Data entries
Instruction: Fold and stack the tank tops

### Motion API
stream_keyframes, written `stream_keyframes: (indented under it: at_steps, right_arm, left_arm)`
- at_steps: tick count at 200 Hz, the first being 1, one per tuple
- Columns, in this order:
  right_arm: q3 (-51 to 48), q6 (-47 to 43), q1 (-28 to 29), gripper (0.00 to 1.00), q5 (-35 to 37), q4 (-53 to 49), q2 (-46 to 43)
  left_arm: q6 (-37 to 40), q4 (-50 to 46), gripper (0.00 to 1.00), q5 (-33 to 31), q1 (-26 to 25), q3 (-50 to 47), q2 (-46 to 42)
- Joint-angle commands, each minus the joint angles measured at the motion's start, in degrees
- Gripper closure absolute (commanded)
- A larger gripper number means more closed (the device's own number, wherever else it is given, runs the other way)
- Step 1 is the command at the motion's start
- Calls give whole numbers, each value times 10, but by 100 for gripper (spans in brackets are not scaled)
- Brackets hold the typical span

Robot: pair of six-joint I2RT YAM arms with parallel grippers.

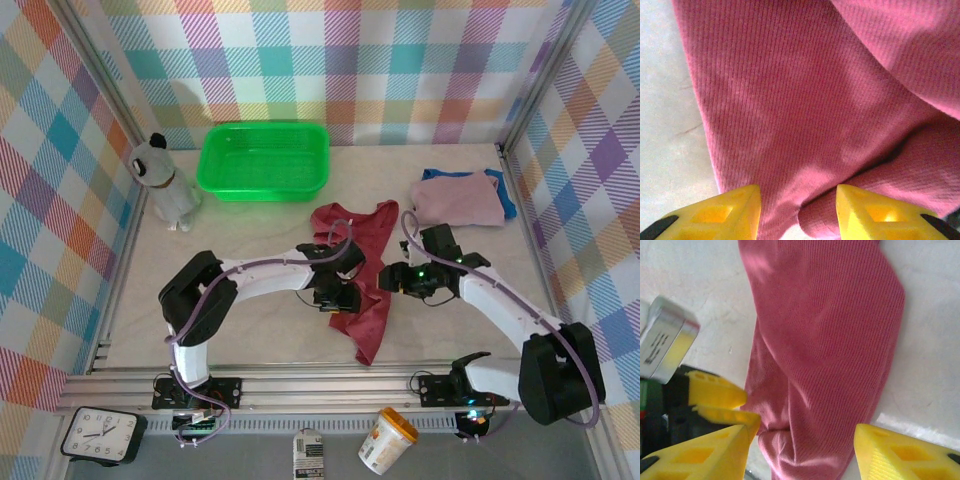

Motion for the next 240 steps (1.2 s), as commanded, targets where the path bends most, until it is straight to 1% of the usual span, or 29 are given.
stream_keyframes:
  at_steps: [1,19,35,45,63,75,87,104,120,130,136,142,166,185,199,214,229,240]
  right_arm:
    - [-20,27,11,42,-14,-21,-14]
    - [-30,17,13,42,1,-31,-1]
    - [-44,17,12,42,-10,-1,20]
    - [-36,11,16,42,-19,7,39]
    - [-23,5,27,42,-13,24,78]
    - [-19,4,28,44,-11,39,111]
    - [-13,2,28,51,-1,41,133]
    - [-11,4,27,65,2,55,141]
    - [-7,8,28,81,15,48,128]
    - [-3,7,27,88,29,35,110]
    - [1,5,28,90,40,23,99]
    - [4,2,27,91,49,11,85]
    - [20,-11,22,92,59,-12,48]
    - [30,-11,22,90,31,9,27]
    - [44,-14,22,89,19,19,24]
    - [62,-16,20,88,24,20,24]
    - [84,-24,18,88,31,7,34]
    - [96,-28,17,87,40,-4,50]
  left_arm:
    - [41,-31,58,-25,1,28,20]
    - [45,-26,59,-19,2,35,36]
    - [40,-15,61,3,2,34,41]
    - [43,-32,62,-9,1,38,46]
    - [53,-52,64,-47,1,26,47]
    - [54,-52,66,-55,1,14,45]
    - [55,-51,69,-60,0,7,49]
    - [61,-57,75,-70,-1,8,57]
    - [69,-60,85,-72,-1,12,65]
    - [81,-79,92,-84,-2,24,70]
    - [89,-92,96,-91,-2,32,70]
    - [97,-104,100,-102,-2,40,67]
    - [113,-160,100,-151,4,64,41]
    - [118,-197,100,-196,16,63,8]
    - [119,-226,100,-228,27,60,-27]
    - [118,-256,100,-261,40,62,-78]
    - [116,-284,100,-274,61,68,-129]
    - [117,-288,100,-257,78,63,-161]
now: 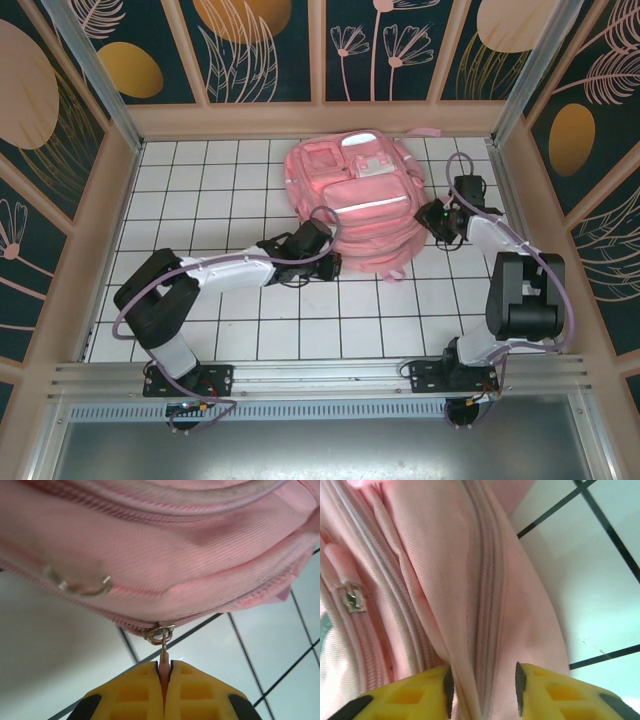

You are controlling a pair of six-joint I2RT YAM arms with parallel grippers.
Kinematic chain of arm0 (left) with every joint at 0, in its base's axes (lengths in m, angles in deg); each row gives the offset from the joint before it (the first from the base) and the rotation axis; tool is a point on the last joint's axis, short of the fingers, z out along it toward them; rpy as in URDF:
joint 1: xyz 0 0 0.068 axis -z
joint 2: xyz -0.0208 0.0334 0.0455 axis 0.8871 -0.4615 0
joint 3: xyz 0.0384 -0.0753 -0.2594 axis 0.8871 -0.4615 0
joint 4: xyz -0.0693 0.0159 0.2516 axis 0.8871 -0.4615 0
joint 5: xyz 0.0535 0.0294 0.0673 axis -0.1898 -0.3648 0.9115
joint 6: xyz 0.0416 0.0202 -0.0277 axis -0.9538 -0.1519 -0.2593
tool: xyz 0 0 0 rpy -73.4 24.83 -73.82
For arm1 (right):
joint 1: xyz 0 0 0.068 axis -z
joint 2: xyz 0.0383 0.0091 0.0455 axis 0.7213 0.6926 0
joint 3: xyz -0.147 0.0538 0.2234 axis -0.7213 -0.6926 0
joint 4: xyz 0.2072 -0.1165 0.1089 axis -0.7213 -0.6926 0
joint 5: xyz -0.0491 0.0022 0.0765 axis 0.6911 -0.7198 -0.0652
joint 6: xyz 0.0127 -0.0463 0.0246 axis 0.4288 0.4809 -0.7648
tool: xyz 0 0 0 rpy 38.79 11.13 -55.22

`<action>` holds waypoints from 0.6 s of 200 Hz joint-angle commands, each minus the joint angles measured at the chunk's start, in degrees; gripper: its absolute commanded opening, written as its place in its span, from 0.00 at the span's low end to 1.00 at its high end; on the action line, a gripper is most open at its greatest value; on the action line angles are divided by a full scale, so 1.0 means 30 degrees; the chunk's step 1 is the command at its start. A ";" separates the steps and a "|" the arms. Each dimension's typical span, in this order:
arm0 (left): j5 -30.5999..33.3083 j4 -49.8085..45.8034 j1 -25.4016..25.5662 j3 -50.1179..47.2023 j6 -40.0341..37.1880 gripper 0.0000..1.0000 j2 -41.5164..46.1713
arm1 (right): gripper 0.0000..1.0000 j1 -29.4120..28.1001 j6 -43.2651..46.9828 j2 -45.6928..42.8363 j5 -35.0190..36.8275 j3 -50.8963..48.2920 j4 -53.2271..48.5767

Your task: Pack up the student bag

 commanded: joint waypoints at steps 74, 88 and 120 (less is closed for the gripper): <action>0.0110 -0.0165 0.0497 0.0693 0.0550 0.00 -0.0887 | 0.53 -0.7360 -1.0734 -0.8298 0.1327 -0.5953 0.1967; 0.0064 -0.0154 0.0496 0.0713 0.0703 0.00 -0.0971 | 0.50 -0.8417 -1.2424 -0.8621 0.1330 -0.6789 0.3267; 0.0167 -0.0155 0.0502 0.0691 0.0718 0.00 -0.0896 | 0.53 -1.0060 -1.5175 -0.7604 0.1238 -0.7941 0.6530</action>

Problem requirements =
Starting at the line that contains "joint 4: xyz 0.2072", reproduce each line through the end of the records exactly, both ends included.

Your response =
joint 4: xyz 0.2072 -0.1165 0.1089 axis -0.7213 -0.6926 0
joint 5: xyz -0.0491 0.0022 0.0765 axis 0.6911 -0.7198 -0.0652
joint 6: xyz 0.0127 -0.0463 0.0246 axis 0.4288 0.4809 -0.7648
tool: xyz 0 0 0 rpy 38.79 11.13 -55.22

`<action>` holds waypoints from 0.6 s of 200 Hz joint-angle commands, each minus the joint angles measured at the chunk's start, in degrees; gripper: its absolute commanded opening, written as its place in its span, from 0.00 at the span's low end to 1.00 at its high end; on the action line, a gripper is most open at its greatest value; on the action line angles are divided by a full scale, so 1.0 means 30 degrees; the chunk's step 1 is the command at its start. A ";" separates the steps and a "|" the arms. Each dimension's typical span, in this order:
arm0 (left): j5 -30.5999..33.3083 j4 -49.8085..45.8034 j1 -25.4016..25.5662 j3 -50.1179..47.2023 j6 -40.0341..37.1880 gripper 0.0000..1.0000 j2 -41.5164..46.1713
arm1 (right): gripper 0.0000..1.0000 j1 -29.4120..28.1001 j6 -43.2651..46.9828 j2 -45.6928..42.8363 j5 -35.0190..36.8275 j3 -50.8963..48.2920 j4 -53.2271..48.5767

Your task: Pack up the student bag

 commanded: joint waypoints at steps 74, 88 and 120 (less is closed for the gripper): <action>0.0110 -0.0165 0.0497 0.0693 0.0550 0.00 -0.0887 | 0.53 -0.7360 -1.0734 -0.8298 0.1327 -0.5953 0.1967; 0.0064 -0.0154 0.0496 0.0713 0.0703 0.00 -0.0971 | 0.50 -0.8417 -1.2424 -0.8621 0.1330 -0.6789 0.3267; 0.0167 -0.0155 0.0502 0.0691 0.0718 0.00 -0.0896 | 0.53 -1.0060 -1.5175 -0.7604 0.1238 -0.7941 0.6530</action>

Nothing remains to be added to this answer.